🤖 AI Summary
This study addresses the challenge of learning a unified low-dimensional latent representation for functional brain connectomes that jointly captures topological and spectral structural covariations—without relying on isolated graph-theoretic or spectral metrics. We propose a geometry-aware unsupervised generative framework: a Graph Transformer encoder integrates spectral-geometric priors as inductive bias, coupled with a latent diffusion model to enable high-fidelity reconstruction. The method embeds functional connectivity dynamics onto a low-dimensional manifold that reflects continuous geometric variations of brain networks. It effectively discriminates working memory states, decodes visual stimuli, and synthesizes structurally coherent, biologically interpretable functional connectomes.

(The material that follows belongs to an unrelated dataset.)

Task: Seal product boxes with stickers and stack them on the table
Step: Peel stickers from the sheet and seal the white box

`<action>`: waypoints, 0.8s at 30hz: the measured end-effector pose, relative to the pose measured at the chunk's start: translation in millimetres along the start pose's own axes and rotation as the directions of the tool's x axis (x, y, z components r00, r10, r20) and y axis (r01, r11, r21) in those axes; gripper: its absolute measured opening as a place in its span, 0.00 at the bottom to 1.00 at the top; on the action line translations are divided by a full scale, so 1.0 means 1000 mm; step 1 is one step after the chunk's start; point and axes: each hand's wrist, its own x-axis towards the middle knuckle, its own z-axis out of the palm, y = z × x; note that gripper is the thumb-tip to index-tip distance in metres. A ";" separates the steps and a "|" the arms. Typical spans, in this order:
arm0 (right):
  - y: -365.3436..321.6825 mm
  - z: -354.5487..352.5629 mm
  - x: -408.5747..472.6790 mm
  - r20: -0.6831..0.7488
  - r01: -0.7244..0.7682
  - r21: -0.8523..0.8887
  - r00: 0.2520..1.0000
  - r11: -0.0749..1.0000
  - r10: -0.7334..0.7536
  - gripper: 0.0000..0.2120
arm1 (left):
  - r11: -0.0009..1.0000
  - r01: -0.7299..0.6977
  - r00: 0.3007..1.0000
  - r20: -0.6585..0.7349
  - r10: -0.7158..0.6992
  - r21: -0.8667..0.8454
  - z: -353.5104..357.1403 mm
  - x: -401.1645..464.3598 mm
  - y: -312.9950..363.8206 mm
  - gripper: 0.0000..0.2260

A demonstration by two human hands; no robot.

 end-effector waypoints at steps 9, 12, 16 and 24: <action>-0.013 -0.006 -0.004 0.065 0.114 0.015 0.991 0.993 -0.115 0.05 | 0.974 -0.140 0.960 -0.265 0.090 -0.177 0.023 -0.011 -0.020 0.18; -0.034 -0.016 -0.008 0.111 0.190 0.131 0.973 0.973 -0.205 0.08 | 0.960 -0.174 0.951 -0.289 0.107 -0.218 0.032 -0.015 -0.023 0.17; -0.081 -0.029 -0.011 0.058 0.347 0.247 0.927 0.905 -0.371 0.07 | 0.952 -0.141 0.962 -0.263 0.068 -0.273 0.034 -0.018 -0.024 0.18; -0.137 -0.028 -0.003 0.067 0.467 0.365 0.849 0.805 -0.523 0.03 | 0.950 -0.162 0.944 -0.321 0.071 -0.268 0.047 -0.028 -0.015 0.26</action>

Incorporating neural dynamical information further enhances both generative fidelity and downstream task performance—demonstrating improved classification accuracy and stimulus decoding reliability.
📝 Abstract
Functional brain graphs are often characterized with separate graph-theoretic or spectral descriptors, overlooking how these properties covary and partially overlap across brains and conditions. We anticipate that dense, weighted functional connectivity graphs occupy a low-dimensional latent geometry along which both topological and spectral structures display graded variations. Here, we estimated this unified graph representation and enabled generation of dense functional brain graphs through a graph transformer autoencoder with latent diffusion, with spectral geometry providing an inductive bias to guide learning. This geometry-aware latent representation, although unsupervised, meaningfully separated working-memory states and decoded visual stimuli, with performance further enhanced by incorporating neural dynamics. From the diffusion modeled distribution, we were able to sample biologically plausible and structurally grounded synthetic dense graphs.